Is YouView becoming too fragmented?

youview_silverWhen Smart TV platform YouView first launched last year all the talk was of maximum freedom for consumers who would be free to buy a box from a shop or partner ISP (BT or TalkTalk) and then dip in and out of subscription content or swap content or broadband providers with no hassle.

But 16 months after launch that’s not quite how things are panning out and the platform is looking increasingly fragmented.

There are two ways to get your hands on a YouView box – either from BT or TalkTalk as part of a TV/phone/broadband bundle or from a retailer.

Plug your box into a broadband connection supplied by either partner ISP and it’ll update to include their Video on Demand player and any extra subscription channels they offer. But unless you have the right box with the right software version you won’t be able to access much of that content.

Ever since it launched its YouView-based TV service last year, TalkTalk has declined to sell its broadband delivered channel ‘boosts’ to customers who have a box not supplied by themselves.

Initially BT took a different approach.

At launch it didn’t offer full channels and instead provided a library of on demand content through a dedicated BT Vision Player app and allowed customers with a retail box to sign up for either Pay As You Go or unlimited access to this on demand content. But in recent months this has changed.

The ISP has revamped its offering to include 18 entertainment channels delivered over broadband for a wallet-friendly £7 per month but declines to sell them to BT Infinity broadband users who didn’t get their box from BT.

The best they can get now is Pay As You Go access to the on demand library in return for a £5 monthly fee – what this covers is very vague – and an activation fee of £35.

Anyone querying this is assured that there’s a deep technological difference in the boxes which means the subscription channels won’t work on anything other than a BT supplied box, but this isn’t the case.

The retail YouView boxes and YouView from BT boxes are identical devices made by Humax and customers who have both types and a subscription to the extra channels have been able to view them on either box. I know because I’m one such user.

This is hardly surprising, the entertainment channels are streamed using the same technology as BT’s three sports channels which the company does make available to retail YouView box owners.

So it seems that the inability of retail box owners to sign-up for the extra channels is a business decision on the part of BT and not some deep technological barrier within the boxes.

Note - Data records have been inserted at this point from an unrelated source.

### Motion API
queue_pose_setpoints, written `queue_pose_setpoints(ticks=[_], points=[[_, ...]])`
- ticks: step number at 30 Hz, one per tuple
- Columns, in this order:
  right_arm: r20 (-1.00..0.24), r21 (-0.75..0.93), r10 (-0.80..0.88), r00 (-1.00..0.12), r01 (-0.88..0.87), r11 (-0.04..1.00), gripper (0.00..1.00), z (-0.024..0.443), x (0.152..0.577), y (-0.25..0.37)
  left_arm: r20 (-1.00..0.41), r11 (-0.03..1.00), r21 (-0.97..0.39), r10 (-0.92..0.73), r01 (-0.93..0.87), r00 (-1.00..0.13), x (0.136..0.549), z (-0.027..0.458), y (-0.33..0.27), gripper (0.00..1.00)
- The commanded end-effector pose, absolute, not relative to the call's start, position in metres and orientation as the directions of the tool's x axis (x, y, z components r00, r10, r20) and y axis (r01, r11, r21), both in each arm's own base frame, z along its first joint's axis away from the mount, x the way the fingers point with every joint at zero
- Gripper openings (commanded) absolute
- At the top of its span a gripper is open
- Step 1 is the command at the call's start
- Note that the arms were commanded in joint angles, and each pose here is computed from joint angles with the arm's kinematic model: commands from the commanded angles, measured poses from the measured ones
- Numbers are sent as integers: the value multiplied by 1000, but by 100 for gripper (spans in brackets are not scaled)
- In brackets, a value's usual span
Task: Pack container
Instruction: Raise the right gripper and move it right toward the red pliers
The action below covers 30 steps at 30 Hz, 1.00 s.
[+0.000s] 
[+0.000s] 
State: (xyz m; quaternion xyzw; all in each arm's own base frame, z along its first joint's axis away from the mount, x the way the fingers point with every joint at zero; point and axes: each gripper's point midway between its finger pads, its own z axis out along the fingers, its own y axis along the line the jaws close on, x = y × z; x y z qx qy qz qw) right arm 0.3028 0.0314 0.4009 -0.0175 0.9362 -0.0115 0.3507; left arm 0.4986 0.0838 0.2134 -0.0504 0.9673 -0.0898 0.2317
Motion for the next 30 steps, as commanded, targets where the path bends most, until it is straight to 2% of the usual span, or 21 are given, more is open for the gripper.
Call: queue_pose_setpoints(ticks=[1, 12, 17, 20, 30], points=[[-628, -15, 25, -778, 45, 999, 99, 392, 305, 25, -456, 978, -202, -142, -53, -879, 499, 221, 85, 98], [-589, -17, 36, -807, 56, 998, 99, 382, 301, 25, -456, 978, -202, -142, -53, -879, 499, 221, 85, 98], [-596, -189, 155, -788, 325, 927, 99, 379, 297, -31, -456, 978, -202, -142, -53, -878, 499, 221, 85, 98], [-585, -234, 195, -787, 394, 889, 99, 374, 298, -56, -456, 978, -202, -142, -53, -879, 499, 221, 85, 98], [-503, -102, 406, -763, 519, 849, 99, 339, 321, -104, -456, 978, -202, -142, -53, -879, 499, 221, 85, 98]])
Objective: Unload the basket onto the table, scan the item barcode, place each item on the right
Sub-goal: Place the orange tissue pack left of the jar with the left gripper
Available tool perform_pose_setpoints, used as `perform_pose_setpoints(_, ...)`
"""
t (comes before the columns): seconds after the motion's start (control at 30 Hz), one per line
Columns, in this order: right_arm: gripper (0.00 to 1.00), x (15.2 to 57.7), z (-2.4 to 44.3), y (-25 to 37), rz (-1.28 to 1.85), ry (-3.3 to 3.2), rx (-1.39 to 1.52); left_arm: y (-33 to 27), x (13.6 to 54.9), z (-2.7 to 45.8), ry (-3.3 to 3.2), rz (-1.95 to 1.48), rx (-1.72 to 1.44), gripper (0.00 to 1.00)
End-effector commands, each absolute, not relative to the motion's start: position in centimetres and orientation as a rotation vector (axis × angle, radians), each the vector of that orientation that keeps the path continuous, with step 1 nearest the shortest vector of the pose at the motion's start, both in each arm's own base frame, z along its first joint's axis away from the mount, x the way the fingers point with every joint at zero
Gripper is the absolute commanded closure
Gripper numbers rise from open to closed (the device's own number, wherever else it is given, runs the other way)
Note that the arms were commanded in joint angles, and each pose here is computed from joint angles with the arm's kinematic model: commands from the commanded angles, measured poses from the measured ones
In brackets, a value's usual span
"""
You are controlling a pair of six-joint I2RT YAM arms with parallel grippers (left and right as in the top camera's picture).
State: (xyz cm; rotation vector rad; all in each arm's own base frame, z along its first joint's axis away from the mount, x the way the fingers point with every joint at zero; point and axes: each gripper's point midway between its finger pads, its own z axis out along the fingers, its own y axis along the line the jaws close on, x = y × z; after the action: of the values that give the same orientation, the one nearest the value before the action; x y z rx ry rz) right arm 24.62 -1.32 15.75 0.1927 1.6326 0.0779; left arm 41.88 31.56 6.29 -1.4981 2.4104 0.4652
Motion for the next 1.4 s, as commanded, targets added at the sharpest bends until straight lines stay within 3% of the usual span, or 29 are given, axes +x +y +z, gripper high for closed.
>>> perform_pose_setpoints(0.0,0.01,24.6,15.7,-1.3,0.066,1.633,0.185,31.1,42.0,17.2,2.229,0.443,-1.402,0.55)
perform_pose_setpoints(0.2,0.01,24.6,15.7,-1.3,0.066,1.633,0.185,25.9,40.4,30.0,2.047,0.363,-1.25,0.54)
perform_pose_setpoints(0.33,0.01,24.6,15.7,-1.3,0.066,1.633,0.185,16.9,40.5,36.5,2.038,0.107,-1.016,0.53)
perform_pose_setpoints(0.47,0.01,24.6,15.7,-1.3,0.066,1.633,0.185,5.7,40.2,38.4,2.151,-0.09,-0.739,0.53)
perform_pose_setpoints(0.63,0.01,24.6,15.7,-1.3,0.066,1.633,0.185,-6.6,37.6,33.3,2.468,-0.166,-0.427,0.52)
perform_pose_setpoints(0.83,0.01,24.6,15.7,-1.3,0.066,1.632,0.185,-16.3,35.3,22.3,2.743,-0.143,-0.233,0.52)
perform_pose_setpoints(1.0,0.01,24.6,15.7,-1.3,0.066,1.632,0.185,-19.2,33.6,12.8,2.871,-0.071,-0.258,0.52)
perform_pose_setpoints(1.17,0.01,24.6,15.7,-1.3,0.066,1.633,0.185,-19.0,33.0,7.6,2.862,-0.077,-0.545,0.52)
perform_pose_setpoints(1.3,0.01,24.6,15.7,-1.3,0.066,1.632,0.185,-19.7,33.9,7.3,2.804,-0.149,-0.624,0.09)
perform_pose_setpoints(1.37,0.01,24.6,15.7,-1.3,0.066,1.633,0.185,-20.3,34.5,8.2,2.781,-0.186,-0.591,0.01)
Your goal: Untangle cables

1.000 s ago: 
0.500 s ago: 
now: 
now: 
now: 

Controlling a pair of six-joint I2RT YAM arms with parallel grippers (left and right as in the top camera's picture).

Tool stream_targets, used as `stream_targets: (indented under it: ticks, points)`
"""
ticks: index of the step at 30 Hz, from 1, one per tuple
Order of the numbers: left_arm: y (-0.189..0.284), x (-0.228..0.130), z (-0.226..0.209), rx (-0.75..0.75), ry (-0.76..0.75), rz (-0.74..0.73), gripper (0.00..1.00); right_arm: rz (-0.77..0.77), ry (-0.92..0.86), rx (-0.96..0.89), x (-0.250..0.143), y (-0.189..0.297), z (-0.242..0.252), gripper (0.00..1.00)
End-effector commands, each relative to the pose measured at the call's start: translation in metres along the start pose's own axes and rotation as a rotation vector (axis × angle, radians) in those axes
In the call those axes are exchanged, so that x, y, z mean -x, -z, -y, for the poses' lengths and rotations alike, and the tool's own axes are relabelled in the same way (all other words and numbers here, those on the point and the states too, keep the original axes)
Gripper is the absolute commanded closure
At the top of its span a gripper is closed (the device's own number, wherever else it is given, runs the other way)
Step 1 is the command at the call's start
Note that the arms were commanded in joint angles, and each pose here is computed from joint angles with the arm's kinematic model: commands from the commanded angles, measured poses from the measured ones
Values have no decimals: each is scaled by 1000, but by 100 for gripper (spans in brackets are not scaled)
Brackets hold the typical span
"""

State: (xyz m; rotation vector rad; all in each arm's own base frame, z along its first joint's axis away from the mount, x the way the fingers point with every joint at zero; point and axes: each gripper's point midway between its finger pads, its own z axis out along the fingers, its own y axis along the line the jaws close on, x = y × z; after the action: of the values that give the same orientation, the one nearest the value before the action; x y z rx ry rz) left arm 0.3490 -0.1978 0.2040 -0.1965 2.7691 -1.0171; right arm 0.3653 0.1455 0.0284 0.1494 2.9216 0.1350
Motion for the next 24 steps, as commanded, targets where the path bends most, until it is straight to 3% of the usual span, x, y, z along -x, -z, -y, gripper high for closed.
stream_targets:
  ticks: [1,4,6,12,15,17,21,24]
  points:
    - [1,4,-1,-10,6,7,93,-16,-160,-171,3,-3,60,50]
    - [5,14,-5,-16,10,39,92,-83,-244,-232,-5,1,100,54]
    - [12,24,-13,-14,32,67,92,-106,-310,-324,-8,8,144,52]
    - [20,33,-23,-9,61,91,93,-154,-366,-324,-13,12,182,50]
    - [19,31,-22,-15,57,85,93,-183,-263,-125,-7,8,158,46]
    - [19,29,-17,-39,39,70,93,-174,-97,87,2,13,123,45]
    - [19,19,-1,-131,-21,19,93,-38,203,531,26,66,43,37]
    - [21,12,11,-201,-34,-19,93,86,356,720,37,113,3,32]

Either way, it’s creating fragmentation in the YouView eco-system, as has a recent software update which finally introduced the ability to record and trick play the broadband channels, but only for those users with boxes from BT.

TalkTalk customers will have to wait until next year to be able to record any extra channels they pay for and there’s no firm date for when the same ability will be added retail box owners who might want record or pause from BT Sport.

Meanwhile ISP supplied boxes lack the initial accessibility update rolled-out to retail boxes in October and must wait until next year to get the very impressive features revealed yesterday and coming to retail units next week.

While these gaps between updates may make sense to YouView and its partners – BT will clearly want to prioritise allowing its customers to record the channels they pay for while YouView needs to satisfy the BBC Trust that it’s delivered on the accessibility front – at a consumer level there’s understandable demand for features to be kept in closer sync across all boxes, regardless of their origin.

There’s little point three TV providers all selling their services under the same YouView brand if the boxes don’t all do the same things at pretty much the same time and if a user with a box from one provider can’t fully use it with another when they come to change broadband supplier.